The present and our future is most definitely shaped by our history, particularly when it comes to popular culture, and the last 100 or so years is a prime example of this in fashion and lifestyle. Cocktails and bartending are no exception.
Bartenders today are increasingly looking to the past and rediscovering forgotten recipes, ingredients and methods of drinks-making to help them shape 'new' drinks or menus - whether it's recreating homemade bitters recipes taken from an 1888 bartender's manual by Harry Johnson or a sherbet or cordial recipe taken from Jerry Thomas's 1862 book, or even taking trips to the British Library to dig out old bar books to find forgotten recipes.
Some of the best examples of how this has been done successfully is at some of CLASS magazine's Best New Bars for 2011. Here you will find bars with whole menus paying homage to drinks categories that date back as far as the 18th, 19th and early 20th centuries' classic drinks.
Legends of bartending from old including Jerry Thomas, Harry Johnson, Victor Bergeron, Ada Coleman, and their modern counterparts such as Peter Dorelli, Charles Schumann and Salvatore Calabrese have become famous for their abilities to produce and/or educate fellow bartenders about classic drinks.
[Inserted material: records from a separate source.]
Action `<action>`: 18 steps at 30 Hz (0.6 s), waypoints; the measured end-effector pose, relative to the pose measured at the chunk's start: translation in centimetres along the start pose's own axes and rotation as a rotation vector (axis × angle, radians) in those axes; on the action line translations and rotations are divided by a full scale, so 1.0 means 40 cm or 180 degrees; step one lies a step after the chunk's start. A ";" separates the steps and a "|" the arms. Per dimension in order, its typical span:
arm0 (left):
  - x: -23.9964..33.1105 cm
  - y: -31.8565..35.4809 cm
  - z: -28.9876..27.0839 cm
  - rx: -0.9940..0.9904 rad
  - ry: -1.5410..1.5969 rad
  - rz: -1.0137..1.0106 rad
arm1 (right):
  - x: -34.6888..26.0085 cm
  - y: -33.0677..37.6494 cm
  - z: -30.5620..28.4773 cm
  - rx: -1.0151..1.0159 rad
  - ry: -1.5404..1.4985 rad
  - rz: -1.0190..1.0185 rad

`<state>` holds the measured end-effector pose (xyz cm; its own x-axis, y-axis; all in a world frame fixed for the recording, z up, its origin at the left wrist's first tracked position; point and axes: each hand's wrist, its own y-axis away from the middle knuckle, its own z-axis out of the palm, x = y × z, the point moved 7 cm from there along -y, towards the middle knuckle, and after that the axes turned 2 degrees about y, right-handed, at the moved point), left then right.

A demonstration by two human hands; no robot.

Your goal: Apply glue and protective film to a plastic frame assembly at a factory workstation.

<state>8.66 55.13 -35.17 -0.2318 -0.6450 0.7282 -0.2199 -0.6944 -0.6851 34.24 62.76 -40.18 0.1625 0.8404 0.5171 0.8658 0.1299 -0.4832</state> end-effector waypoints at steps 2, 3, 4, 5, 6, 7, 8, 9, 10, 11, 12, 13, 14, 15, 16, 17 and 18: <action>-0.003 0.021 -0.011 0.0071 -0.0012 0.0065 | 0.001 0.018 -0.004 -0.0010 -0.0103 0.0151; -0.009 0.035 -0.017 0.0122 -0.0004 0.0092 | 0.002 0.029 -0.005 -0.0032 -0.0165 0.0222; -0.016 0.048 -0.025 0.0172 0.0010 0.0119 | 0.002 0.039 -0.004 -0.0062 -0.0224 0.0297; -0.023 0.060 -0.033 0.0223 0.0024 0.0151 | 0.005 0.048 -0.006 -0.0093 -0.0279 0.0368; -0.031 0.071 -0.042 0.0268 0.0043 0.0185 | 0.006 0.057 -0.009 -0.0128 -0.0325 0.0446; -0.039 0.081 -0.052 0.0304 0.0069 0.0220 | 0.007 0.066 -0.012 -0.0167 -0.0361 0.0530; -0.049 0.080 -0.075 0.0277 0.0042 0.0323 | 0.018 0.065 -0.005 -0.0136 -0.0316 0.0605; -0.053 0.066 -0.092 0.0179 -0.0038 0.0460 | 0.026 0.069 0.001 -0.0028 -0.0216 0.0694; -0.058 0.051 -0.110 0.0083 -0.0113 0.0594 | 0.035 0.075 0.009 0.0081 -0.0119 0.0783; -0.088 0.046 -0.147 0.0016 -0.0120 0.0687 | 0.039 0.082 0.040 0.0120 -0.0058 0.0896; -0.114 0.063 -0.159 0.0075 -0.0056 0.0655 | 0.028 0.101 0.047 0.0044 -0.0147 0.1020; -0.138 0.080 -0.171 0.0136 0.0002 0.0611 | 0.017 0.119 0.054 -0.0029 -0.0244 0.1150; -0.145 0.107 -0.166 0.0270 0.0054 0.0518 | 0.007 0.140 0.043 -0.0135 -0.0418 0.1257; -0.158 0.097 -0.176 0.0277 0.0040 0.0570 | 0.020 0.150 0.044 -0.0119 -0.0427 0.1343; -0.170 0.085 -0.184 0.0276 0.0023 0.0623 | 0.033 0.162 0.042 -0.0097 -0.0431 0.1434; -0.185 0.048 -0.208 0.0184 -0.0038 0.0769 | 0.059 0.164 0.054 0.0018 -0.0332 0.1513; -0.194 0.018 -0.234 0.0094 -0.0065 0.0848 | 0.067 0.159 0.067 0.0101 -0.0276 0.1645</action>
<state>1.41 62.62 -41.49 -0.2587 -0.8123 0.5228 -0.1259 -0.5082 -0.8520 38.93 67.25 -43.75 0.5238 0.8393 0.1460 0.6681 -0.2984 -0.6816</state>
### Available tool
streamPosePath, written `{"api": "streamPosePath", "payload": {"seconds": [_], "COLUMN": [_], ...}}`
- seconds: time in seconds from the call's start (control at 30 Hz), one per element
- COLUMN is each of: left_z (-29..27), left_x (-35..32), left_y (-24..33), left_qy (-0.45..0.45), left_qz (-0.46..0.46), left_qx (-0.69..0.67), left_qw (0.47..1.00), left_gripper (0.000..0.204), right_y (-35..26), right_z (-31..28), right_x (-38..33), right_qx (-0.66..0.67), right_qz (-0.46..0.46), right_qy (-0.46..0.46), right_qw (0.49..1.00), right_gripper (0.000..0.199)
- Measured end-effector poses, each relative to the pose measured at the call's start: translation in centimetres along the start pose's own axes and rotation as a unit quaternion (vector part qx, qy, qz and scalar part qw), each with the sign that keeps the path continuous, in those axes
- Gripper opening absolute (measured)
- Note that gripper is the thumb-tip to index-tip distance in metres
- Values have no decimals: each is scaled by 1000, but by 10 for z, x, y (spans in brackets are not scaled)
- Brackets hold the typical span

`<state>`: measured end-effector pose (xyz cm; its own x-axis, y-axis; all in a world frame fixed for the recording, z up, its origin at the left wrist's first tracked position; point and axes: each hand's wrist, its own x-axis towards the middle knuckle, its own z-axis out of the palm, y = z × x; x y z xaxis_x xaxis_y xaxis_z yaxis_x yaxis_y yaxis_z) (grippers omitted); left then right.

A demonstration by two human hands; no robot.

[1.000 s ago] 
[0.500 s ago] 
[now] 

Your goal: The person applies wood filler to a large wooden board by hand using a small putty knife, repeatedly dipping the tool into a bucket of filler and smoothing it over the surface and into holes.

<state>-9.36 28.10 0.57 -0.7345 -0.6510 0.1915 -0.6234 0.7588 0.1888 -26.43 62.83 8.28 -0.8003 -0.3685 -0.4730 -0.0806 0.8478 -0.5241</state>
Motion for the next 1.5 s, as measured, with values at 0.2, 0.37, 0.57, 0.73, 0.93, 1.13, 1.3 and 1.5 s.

At their respective times, each of these bartenders were setting the foundations of what we know about bartending and cocktails. They made the rules.
However, could we be going through a new era of bartending whereby our much-lauded bartenders of today could be setting some new rules? I very much doubt this.
Over the last decade I have seen many bartenders behind the stick or judged them in competitions and concluded they are completely mis-guided by their urge to run before they can walk. Too often, they seek to over-complicate or impress with trickery what is most probably a simple reworking of a classic drink.
When asking one such 'modern mixologist' in the final of a national competition where the foundations of their drink came from, they talked about how they got their inspiration from a well-known chef. The drink had an equally random name with no reference to its true heritage. In fact, it was a variation of a well-known classic drink, with some quite obscure ingredients and an esoteric garnish to boot.
I would argue that every 'modern', molecular, cutting-edge concoction - or whatever the creative bartender of today whips up for their customer, bar menu or in order to secure their chance to fly to some exotic destination by a brand company - has its roots in a very small selection of classic drinks that were devised over the last 150 years or so. Everything else is a variation on these classics.
Bringing obscure ingredients, techniques and creativity into producing twists on a classic drink is what modern bartending seems to be all about. However, there is still a real need for bartenders to learn the very basics of bartending and mix well-balanced classic drinks before they try to blag their way to being the next Ferran Adria or Heston Blumenthal of the bartending fraternity.
To this end, I must say that I have a huge appreciation for the creativity, technique and execution shown by some bartenders I have trained, worked with or been served by, and there is most definitely a place in the world for these bartenders' talents and bars in today's market, but will they or their drinks be around in another 10 years?
Now, don't get me wrong, the general public love a homemade this or that, and we have a couple of these types of drinks on our list at Shaker&Company. But, and I stress this, they each have a foundation based on a classic drink.
The fact remains though that the 10 most-popular cocktails in the world will always consist of classic drinks such as the Mojito, Margarita and Martini and there is no getting away from that.